WHAT YOU WILL DO:
Identify and copy all lines of the material where the string "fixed" is found.

=== RECORDS PROVIDED ===

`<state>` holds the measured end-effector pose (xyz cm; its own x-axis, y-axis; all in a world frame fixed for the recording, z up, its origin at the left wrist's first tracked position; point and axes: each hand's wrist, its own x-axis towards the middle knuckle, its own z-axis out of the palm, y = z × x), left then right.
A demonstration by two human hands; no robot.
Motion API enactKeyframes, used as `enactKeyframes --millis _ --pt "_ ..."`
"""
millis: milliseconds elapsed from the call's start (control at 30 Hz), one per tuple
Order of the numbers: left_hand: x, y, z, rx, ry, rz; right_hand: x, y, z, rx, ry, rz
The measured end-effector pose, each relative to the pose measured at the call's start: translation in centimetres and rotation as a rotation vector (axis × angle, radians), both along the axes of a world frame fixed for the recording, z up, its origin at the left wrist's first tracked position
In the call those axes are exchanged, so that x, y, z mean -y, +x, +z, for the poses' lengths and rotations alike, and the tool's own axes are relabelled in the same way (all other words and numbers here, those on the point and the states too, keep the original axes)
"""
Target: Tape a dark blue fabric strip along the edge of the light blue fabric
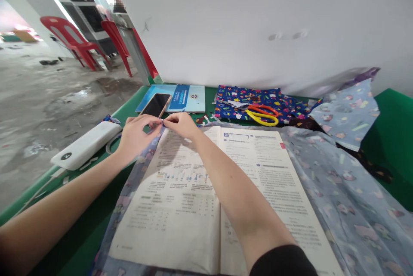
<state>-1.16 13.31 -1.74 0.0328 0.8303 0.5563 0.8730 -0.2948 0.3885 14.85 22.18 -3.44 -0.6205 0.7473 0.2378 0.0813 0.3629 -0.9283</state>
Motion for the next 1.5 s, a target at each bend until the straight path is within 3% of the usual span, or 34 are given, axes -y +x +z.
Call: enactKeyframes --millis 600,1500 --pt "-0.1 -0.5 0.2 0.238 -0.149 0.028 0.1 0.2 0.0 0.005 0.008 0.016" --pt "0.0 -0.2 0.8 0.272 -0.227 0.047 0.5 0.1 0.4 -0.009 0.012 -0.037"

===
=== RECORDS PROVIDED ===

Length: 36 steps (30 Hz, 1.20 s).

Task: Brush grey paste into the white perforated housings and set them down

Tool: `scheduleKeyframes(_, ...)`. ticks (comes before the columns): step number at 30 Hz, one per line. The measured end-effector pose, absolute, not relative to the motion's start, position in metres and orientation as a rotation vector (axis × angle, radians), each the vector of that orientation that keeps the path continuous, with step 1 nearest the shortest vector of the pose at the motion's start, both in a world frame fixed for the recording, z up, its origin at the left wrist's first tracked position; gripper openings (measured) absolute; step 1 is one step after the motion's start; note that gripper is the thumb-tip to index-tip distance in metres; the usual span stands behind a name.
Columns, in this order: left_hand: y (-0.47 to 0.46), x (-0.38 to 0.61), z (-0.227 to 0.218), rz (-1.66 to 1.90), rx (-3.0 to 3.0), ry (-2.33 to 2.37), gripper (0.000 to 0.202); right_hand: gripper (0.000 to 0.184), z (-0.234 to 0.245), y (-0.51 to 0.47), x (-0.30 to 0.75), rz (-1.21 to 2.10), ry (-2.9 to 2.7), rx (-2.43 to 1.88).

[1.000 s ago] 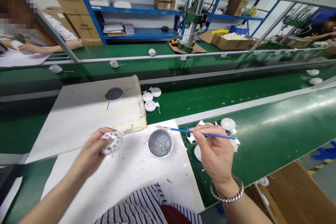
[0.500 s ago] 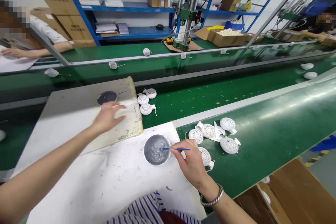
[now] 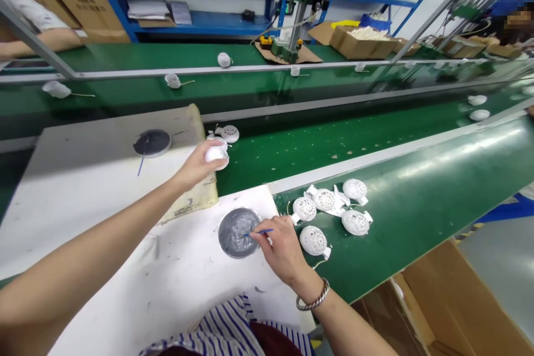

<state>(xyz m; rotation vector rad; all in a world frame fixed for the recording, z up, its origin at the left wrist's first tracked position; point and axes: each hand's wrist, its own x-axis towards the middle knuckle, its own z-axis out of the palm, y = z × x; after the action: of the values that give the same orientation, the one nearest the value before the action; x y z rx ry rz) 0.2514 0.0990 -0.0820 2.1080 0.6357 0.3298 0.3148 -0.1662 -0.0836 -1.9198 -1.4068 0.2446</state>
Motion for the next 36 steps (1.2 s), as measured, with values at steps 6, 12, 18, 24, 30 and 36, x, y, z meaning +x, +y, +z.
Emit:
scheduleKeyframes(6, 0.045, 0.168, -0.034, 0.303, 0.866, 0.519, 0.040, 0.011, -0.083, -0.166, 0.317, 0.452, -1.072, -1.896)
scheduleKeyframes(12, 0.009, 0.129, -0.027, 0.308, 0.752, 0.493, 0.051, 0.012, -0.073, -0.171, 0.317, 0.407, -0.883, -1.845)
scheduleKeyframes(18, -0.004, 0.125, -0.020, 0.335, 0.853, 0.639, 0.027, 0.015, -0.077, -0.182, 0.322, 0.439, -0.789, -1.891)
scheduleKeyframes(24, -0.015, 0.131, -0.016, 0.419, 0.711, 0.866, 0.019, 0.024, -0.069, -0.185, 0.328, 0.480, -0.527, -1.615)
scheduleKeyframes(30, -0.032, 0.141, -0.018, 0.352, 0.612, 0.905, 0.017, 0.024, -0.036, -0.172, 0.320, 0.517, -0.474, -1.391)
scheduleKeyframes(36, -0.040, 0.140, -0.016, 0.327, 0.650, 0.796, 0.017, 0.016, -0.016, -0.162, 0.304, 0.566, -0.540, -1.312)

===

RESPONSE AREA:
`<state>` holds the measured end-effector pose (xyz cm; its own x-axis, y-axis; all in a world frame fixed for the recording, z up, its origin at the left wrist's first tracked position; point and axes: each hand's wrist, its own x-axis towards the middle knuckle, its own z-axis out of the palm, y = z × x), left then right.
The measured end-effector pose, each relative to the pose measured at the call's start: translation in centimetres and rotation as a rotation vector (axis × angle, radians), both along the axes of a world frame fixed for the recording, z up, its origin at the left wrist's first tracked position
Tool: `scheduleKeyframes(_, ...)`. ticks (comes before the columns): step number at 30 Hz, one per line. The measured end-effector pose, absolute, not relative to the motion's start, position in metres and orientation as a rotation vector (axis × angle, radians), each the vector of that orientation that keeps the path continuous, with step 1 nearest the shortest vector of the pose at the motion's start, both in a world frame fixed for the recording, z up, its origin at the left wrist's first tracked position; gripper openings (measured) absolute; step 1 is one step after the motion's start; note that gripper is the thumb-tip to index-tip distance in metres; the usual span stands behind a name.
<state>(xyz m; rotation vector rad; all in a world frame fixed for the recording, z up, its origin at the left wrist's first tracked position; point and axes: each hand's wrist, its own x-axis towards the middle knuckle, its own z-axis out of the palm, y = z × x; after the action: of the values that give the same orientation, the one nearest the value before the action; x y z rx ry rz) 0.2514 0.0990 -0.0820 2.1080 0.6357 0.3298 0.3148 -0.1662 -0.0836 -1.9198 -1.4068 0.2446</state>

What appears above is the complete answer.